At least Tony was too busy studying his screen to notice her shifting in her seat.
“He’ll pretend to be disinterested for a minute, and then he’ll suggest the private chat again.”
He typed a hello message back into the public discussion. Responses from three different screen names appeared below it. One even immediately asked her age.
“What are you going to do?”
“Wait for it.” He continued to watch the screen. “Wait…for…it.”
Then, as if by magic, a comment from BIG DADDY appeared.
BIG DADDY: So, you decided to come back?
INVISIBLE ME: Told you I’d be right back.
Kelly could only stare as Tony continued to type. He could’ve been writing an email to his mother, as easily as the words poured from his fingertips. Would she ever be that comfortable with all of this? Did she even want to be?
By the next exchange, the suspect had suggested a private chat again. It didn’t take long for him to mention how nice it would be if they could have a voice chat. He promised it was all he would ask for, just the chance to hear her voice.
Tony stalled through a few more comments, talking about how INVISIBLE ME didn’t like her voice because it sounded like a little girl, but finally he turned to Kelly.
“Ready?” he whispered as he moved the microphone closer.
“Ready as I’ll ever be.”
He tapped the microphone and mouthed, “You’ve got this.”
She squeezed the button. “BIG DADDY, are you there?”
Nothing. She slid a glance to Tony. He made a circular gesture with his index finger, indicating for her to try again.
She cleared her throat and pushed the button a second time. “Are you there, BIG DADDY? I was hoping to get to talk to you.”
A crackling sound from another microphone filled her ears. “Lovely. Your voice is sweet. I knew it would be sweet.”

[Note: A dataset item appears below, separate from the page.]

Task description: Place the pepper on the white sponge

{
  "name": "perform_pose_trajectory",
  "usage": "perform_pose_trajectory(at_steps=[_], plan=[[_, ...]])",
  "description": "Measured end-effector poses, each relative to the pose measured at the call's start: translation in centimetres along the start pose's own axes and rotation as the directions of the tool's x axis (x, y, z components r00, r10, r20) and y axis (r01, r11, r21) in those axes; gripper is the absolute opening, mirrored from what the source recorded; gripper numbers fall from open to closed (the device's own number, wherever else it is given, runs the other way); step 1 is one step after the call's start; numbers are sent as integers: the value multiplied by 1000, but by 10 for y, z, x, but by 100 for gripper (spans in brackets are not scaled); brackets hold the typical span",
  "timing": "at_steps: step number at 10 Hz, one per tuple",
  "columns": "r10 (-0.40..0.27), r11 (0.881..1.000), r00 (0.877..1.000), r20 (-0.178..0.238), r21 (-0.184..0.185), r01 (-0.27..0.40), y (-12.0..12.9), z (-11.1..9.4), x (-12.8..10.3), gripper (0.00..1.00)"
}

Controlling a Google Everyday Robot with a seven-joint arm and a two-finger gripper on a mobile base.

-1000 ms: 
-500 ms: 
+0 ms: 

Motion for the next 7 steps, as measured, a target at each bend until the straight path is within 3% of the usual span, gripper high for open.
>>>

Kelly’s breath caught, a scream expanding like a helium-filled balloon yet trapped inside her chest. That voice. Those words. It was him. Sweet. So sweet. The words replayed in a torturous loop, reminding her of the other time she should’ve screamed. She’d failed then, too.

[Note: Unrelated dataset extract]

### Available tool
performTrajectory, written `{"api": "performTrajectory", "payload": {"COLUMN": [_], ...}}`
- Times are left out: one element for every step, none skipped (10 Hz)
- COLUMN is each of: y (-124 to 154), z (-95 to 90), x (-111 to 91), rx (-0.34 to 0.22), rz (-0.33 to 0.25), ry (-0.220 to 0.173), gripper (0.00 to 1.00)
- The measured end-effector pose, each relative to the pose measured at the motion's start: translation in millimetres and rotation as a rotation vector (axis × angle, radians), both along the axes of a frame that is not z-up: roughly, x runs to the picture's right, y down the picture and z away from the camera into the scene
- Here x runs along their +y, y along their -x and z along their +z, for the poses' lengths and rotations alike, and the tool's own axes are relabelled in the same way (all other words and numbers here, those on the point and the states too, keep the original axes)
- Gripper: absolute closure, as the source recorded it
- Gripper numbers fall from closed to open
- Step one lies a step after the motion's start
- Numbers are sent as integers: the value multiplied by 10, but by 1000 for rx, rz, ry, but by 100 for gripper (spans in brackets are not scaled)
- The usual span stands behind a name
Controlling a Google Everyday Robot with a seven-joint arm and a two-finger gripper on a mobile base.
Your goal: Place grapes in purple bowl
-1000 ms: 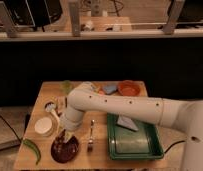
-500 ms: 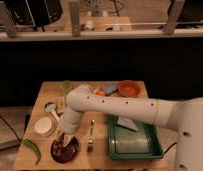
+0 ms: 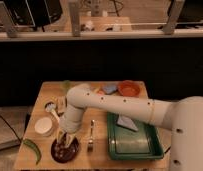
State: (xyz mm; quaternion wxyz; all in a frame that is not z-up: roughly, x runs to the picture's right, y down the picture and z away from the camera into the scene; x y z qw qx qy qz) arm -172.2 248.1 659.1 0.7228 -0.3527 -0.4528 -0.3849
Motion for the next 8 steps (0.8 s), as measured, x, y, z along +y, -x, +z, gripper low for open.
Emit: {"api": "performTrajectory", "payload": {"y": [0, -19, -25, -26, -33, -39, -48, -69], "z": [-6, -14, -19, -33, -43, -52, -60, -70], "x": [-12, -14, -23, -32, -46, -59, -77, -109], "rx": [-3, -3, -5, -8, -7, -6, -4, -3], "rz": [-3, -10, -10, -14, -17, -18, -19, -17], "ry": [-3, -4, -6, -9, -14, -18, -24, -31], "gripper": [27, 21, 20, 20, 20, 20, 20, 20]}}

“Say something,” Tony whispered.
The sounds around her were too loud. The printer in the next cubicle. The buzz of the fluorescent lights. Tony’s voice. Her gaze shot to the microphone button, but her clammy hands had already released it.

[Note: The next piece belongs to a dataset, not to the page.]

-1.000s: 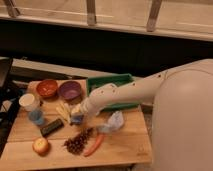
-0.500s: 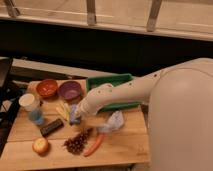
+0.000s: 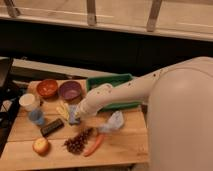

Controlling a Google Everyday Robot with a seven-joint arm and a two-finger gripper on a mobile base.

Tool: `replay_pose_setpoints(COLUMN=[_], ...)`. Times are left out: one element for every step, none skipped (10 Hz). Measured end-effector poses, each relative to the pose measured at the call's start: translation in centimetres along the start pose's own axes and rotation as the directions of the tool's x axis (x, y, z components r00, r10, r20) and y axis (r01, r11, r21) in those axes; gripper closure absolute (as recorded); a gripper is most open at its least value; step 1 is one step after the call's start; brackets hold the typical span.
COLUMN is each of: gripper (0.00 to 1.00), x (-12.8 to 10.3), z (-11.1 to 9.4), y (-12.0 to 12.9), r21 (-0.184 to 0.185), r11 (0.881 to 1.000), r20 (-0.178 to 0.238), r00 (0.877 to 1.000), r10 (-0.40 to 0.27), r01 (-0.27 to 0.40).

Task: Wipe red bowl with sponge

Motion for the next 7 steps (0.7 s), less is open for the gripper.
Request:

“INVISIBLE, sweetie, are you still there?”
She could only stare at Tony and the microphone by turns, panic building, twisting, maiming. It was him again, and she was frozen, rooted in place by her own cowardice. Just like before.
Tony grabbed the microphone and crinkled the printout over the top of it. Then he yanked the cord from the USB port. Immediately, his fingers shifted to the laptop’s keys.
INVISIBLE ME: Sorry. My bad. I must have messed up the microphone. I’ll have to have my dad look at it.
BIG DADDY: Oh. Okay. You might want to clear your searches and your cookies first.
INVISIBLE ME: Right. :) Wouldn’t want him to know anything. None of his damn business.
Tony wound down the conversation, promising to talk again later when her computer was working better. The suspect threw in a parting comment that he hoped they’d get to meet, which Tony volleyed with the promise of “soon.”
With that, he exited all the chat rooms open on the desktop. He turned to face her, crossing his arms just as she had earlier in the same chair.
“What the hell was that?”
Kelly stared at her clammy hands as she gripped them together. Her racing pulse refused to slow.
“I’m sorry,” she managed to whisper.
“I don’t want sorry. I want an explanation.”
“I can’t. Not now. I need a minute.”
Without giving him a chance to ask more questions, she hurried out the office door and down the hall to the public restrooms when she could easily have visited the facilities inside the office. She didn’t care if someone else saw her ruddy cheeks in the mirror or caught her splashing water on her face. As long as he didn’t see it.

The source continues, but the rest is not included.